═════ DATA TO EXAMINE ═════

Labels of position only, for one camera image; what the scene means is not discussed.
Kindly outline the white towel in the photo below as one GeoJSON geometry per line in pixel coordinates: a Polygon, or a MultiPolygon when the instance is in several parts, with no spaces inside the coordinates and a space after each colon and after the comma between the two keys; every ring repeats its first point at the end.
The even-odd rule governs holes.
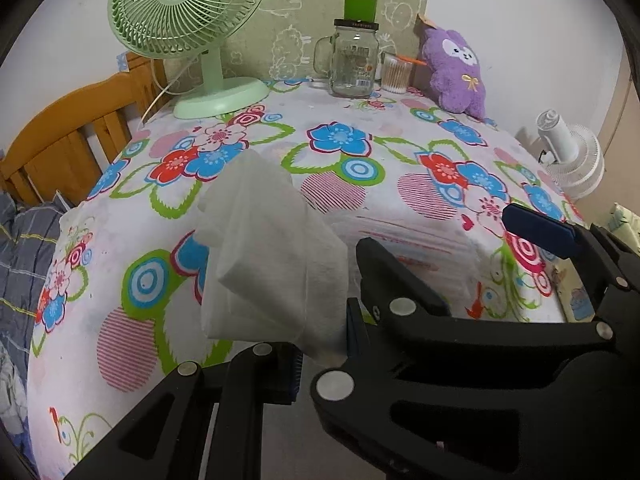
{"type": "Polygon", "coordinates": [[[208,249],[201,326],[209,339],[290,342],[324,366],[346,359],[348,248],[291,175],[253,150],[198,203],[208,249]]]}

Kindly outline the clear zip bag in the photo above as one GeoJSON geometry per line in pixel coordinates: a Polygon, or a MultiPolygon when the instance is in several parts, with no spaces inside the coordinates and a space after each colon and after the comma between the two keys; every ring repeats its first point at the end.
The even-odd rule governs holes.
{"type": "Polygon", "coordinates": [[[350,272],[357,272],[355,245],[371,237],[384,246],[450,307],[465,315],[475,298],[480,280],[480,257],[473,242],[456,228],[403,226],[398,222],[366,216],[345,217],[332,224],[334,232],[349,247],[350,272]]]}

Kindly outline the yellow cartoon storage box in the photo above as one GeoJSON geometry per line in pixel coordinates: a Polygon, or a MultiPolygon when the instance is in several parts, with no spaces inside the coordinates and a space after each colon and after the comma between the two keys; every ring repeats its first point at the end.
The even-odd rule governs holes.
{"type": "Polygon", "coordinates": [[[639,216],[615,204],[605,224],[556,228],[548,247],[552,285],[569,323],[590,323],[610,292],[627,299],[639,290],[639,216]]]}

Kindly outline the white floor fan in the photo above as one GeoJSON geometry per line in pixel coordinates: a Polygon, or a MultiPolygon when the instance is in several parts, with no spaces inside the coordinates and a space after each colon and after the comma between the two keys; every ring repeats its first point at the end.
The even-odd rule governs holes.
{"type": "Polygon", "coordinates": [[[553,108],[536,119],[544,144],[542,164],[571,200],[581,200],[601,183],[604,156],[598,137],[582,125],[567,125],[553,108]]]}

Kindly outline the beige door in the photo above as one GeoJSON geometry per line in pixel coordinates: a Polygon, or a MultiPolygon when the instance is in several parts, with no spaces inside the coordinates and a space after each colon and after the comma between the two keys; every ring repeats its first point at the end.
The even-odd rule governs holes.
{"type": "Polygon", "coordinates": [[[615,204],[639,212],[639,97],[626,53],[608,114],[599,133],[605,170],[600,185],[578,200],[577,209],[588,223],[604,221],[615,204]]]}

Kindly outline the floral tablecloth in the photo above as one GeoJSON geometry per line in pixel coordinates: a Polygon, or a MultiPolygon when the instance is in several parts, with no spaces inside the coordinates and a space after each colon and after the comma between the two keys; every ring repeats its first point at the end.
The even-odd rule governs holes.
{"type": "Polygon", "coordinates": [[[456,228],[480,280],[460,318],[560,322],[551,256],[506,232],[512,203],[577,221],[564,192],[489,119],[410,91],[344,100],[275,84],[234,114],[183,122],[163,110],[60,222],[40,295],[27,399],[38,474],[61,479],[179,363],[243,349],[201,330],[207,252],[198,200],[247,148],[281,166],[326,220],[366,216],[456,228]]]}

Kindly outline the cotton swab jar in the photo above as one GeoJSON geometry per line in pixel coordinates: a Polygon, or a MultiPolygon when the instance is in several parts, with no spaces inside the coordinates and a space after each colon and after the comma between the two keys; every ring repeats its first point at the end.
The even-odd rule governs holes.
{"type": "Polygon", "coordinates": [[[405,93],[410,84],[411,74],[416,66],[427,66],[427,62],[417,58],[385,52],[382,57],[381,88],[392,93],[405,93]]]}

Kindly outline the glass mason jar mug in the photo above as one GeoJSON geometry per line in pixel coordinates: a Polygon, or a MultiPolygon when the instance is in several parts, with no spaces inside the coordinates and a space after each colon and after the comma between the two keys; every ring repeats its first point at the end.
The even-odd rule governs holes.
{"type": "Polygon", "coordinates": [[[364,99],[374,87],[378,66],[378,24],[334,20],[334,33],[314,45],[314,72],[329,81],[334,96],[364,99]]]}

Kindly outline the purple plush bunny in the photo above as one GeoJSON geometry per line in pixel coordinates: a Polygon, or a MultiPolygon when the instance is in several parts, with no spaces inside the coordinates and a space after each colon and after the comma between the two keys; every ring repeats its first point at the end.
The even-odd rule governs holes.
{"type": "Polygon", "coordinates": [[[447,112],[485,118],[486,88],[480,60],[453,29],[426,26],[422,58],[431,67],[430,88],[447,112]]]}

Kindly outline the grey plaid pillow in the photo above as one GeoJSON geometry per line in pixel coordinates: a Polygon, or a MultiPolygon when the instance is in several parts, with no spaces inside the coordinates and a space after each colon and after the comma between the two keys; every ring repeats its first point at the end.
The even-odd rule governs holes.
{"type": "Polygon", "coordinates": [[[1,194],[1,343],[22,379],[27,377],[38,299],[65,211],[59,200],[29,207],[1,194]]]}

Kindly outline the green cup on jar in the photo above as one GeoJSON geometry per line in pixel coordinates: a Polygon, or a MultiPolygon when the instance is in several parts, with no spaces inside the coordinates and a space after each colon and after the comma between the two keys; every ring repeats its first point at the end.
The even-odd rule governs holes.
{"type": "Polygon", "coordinates": [[[378,0],[344,0],[343,18],[347,21],[374,23],[378,0]]]}

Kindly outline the green desk fan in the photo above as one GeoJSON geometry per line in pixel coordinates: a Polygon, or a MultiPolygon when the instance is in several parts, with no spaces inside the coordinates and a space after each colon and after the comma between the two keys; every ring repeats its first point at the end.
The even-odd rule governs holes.
{"type": "Polygon", "coordinates": [[[154,58],[198,58],[202,84],[179,96],[175,118],[201,119],[244,110],[269,94],[255,77],[227,78],[220,47],[262,0],[108,0],[111,29],[130,51],[154,58]]]}

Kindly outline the green patterned wall board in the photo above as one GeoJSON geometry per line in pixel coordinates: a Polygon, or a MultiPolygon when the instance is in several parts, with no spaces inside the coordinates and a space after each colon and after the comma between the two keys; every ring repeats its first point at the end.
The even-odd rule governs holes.
{"type": "MultiPolygon", "coordinates": [[[[405,56],[420,50],[418,15],[427,0],[376,0],[380,51],[405,56]]],[[[220,48],[226,77],[289,81],[314,76],[314,45],[334,32],[344,0],[262,0],[250,20],[220,48]]]]}

═════

## INSTRUCTIONS FOR THE TASK
Pictures should be skipped, and the records retyped word for word.

## RESPONSE BOX
Labels of position only, for one camera image; what the scene means is not discussed.
Kindly outline the white towel in the photo below as one GeoJSON geometry per line in pixel coordinates: a Polygon, or a MultiPolygon when the instance is in several parts, with no spaces inside the coordinates and a space after each colon and after the comma between the two keys; every ring repeats its first point at the end.
The even-odd rule governs holes.
{"type": "Polygon", "coordinates": [[[208,249],[201,326],[209,339],[290,342],[324,366],[346,359],[348,248],[291,175],[253,150],[198,203],[208,249]]]}

Kindly outline the clear zip bag in the photo above as one GeoJSON geometry per line in pixel coordinates: a Polygon, or a MultiPolygon when the instance is in several parts, with no spaces inside the coordinates and a space after each colon and after the comma between the two keys; every ring repeats its first point at the end.
The even-odd rule governs holes.
{"type": "Polygon", "coordinates": [[[350,272],[357,272],[355,245],[371,237],[384,246],[450,307],[465,315],[475,298],[480,280],[480,257],[473,242],[456,228],[403,226],[398,222],[366,216],[345,217],[332,224],[334,232],[349,247],[350,272]]]}

Kindly outline the yellow cartoon storage box in the photo above as one GeoJSON geometry per line in pixel coordinates: a Polygon, or a MultiPolygon when the instance is in several parts, with no spaces inside the coordinates and a space after each colon and after the comma between the two keys; every ring repeats its first point at the end.
The even-odd rule governs holes.
{"type": "Polygon", "coordinates": [[[639,216],[615,204],[605,224],[556,228],[548,247],[552,285],[569,323],[590,323],[610,292],[627,299],[639,290],[639,216]]]}

Kindly outline the white floor fan in the photo above as one GeoJSON geometry per line in pixel coordinates: a Polygon, or a MultiPolygon when the instance is in several parts, with no spaces inside the coordinates and a space after each colon and after the comma between the two keys; every ring repeats its first point at the end.
The even-odd rule governs holes.
{"type": "Polygon", "coordinates": [[[553,108],[536,119],[544,144],[542,164],[571,200],[581,200],[601,183],[604,156],[598,137],[582,125],[567,125],[553,108]]]}

Kindly outline the beige door in the photo above as one GeoJSON geometry per line in pixel coordinates: a Polygon, or a MultiPolygon when the instance is in several parts, with no spaces inside the coordinates and a space after each colon and after the comma between the two keys; every ring repeats its first point at the end.
The even-odd rule governs holes.
{"type": "Polygon", "coordinates": [[[615,204],[639,212],[639,97],[626,53],[608,114],[599,133],[605,170],[600,185],[578,200],[577,209],[588,223],[604,221],[615,204]]]}

Kindly outline the floral tablecloth in the photo above as one GeoJSON geometry per line in pixel coordinates: a Polygon, or a MultiPolygon when the instance is in several parts, with no spaces inside the coordinates and a space after each colon and after the comma between the two keys; every ring repeats its first point at the end.
The even-odd rule governs holes.
{"type": "Polygon", "coordinates": [[[456,228],[480,280],[460,318],[560,322],[551,256],[506,232],[512,203],[577,221],[564,192],[489,119],[410,91],[344,100],[275,84],[234,114],[183,122],[163,110],[60,222],[40,295],[27,399],[38,474],[61,479],[179,363],[243,349],[201,330],[207,252],[198,200],[247,148],[281,166],[326,220],[366,216],[456,228]]]}

Kindly outline the cotton swab jar in the photo above as one GeoJSON geometry per line in pixel coordinates: a Polygon, or a MultiPolygon when the instance is in several parts, with no spaces inside the coordinates and a space after each colon and after the comma between the two keys; every ring repeats its first point at the end.
The even-odd rule governs holes.
{"type": "Polygon", "coordinates": [[[405,93],[410,84],[411,74],[416,66],[427,66],[427,62],[417,58],[385,52],[382,57],[381,88],[392,93],[405,93]]]}

Kindly outline the glass mason jar mug in the photo above as one GeoJSON geometry per line in pixel coordinates: a Polygon, or a MultiPolygon when the instance is in several parts, with no spaces inside the coordinates and a space after each colon and after the comma between the two keys; every ring repeats its first point at the end.
The even-odd rule governs holes.
{"type": "Polygon", "coordinates": [[[364,99],[374,87],[378,66],[378,24],[334,20],[334,33],[314,45],[314,72],[329,81],[334,96],[364,99]]]}

Kindly outline the purple plush bunny in the photo above as one GeoJSON geometry per line in pixel coordinates: a Polygon, or a MultiPolygon when the instance is in several parts, with no spaces inside the coordinates and a space after each colon and after the comma between the two keys; every ring repeats its first point at the end.
The even-odd rule governs holes.
{"type": "Polygon", "coordinates": [[[447,112],[485,118],[486,88],[480,60],[453,29],[426,26],[422,58],[431,67],[430,88],[447,112]]]}

Kindly outline the grey plaid pillow in the photo above as one GeoJSON geometry per line in pixel coordinates: a Polygon, or a MultiPolygon when the instance is in several parts, with no spaces inside the coordinates and a space after each colon and after the comma between the two keys; every ring repeats its first point at the end.
The even-odd rule governs holes.
{"type": "Polygon", "coordinates": [[[1,194],[1,343],[22,379],[27,377],[38,299],[65,211],[59,200],[29,207],[1,194]]]}

Kindly outline the green cup on jar in the photo above as one GeoJSON geometry per line in pixel coordinates: a Polygon, or a MultiPolygon when the instance is in several parts, with no spaces inside the coordinates and a space after each colon and after the comma between the two keys; every ring repeats its first point at the end.
The even-odd rule governs holes.
{"type": "Polygon", "coordinates": [[[378,0],[344,0],[343,18],[347,21],[374,23],[378,0]]]}

Kindly outline the green desk fan in the photo above as one GeoJSON geometry per line in pixel coordinates: a Polygon, or a MultiPolygon when the instance is in several parts, with no spaces inside the coordinates and a space after each colon and after the comma between the two keys; every ring repeats its first point at the end.
The even-odd rule governs holes.
{"type": "Polygon", "coordinates": [[[154,58],[198,58],[202,84],[179,96],[175,118],[201,119],[244,110],[269,94],[255,77],[227,78],[220,47],[262,0],[108,0],[111,29],[130,51],[154,58]]]}

Kindly outline the green patterned wall board in the photo above as one GeoJSON geometry per line in pixel coordinates: a Polygon, or a MultiPolygon when the instance is in several parts, with no spaces inside the coordinates and a space after each colon and after the comma between the two keys; every ring repeats its first point at the end.
The even-odd rule governs holes.
{"type": "MultiPolygon", "coordinates": [[[[405,56],[420,50],[418,15],[427,0],[376,0],[380,51],[405,56]]],[[[220,48],[226,77],[289,81],[314,76],[314,45],[334,32],[344,0],[262,0],[250,20],[220,48]]]]}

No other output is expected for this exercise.